During this public beta, S.I.R. does not sell paid subscriptions or process in-app payments. We do not collect payment card numbers, bank account details, or billing addresses for checkout because paid checkout is not enabled. If we introduce paid tiers after beta, we will update this Privacy Policy before the first charge, describe what payment data is collected and by which processor, and explain how to manage or cancel billing.

8. Data We Do NOT Collect

• Payment card or bank payment credentials (none collected while paid checkout is unavailable)
• Precise location or GPS data
• Browsing history outside of S.I.R.
• Third-party advertising or tracking cookies

9. Data Sources and Attribution

Legislative bill data displayed on S.I.R. is aggregated from publicly available sources:

• LegiScan (legiscan.com) — Legislative bill tracking data for all 50 states.
• Open States (openstates.org) — State representative and legislator data, and legislative bill data for kratom and peptides industries.

Individual bill detail pages include source attribution linking to the original data provider.
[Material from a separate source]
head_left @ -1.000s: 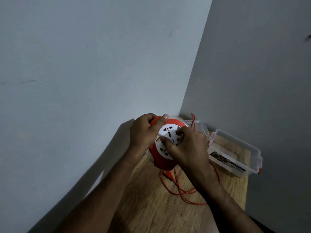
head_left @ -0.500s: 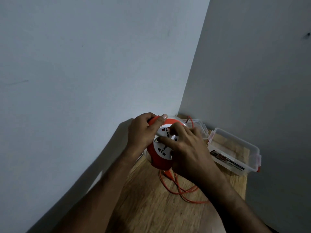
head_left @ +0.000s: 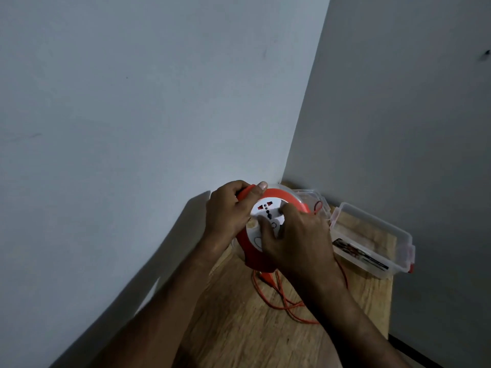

S.I.R. generated bill summaries are produced at build time using publicly available legislative text and may contain inaccuracies. Always verify with official state legislature sources.

10. Changes to This Policy

We may update this Privacy Policy from time to time. Changes will be announced via a site notification. The "Effective date" at the top of this page will be updated accordingly. Continued use of S.I.R. after changes constitutes acceptance of the updated policy.

11. Contact

If you have questions about this Privacy Policy or your data, contact us at [email protected].

Disclaimer: S.I.R. provides legislative data for informational purposes only. The bill information, S.I.R. generated summaries, and representative data displayed on this platform do not constitute legal advice. Always consult official state legislature sources and qualified legal counsel for decisions related to legislation.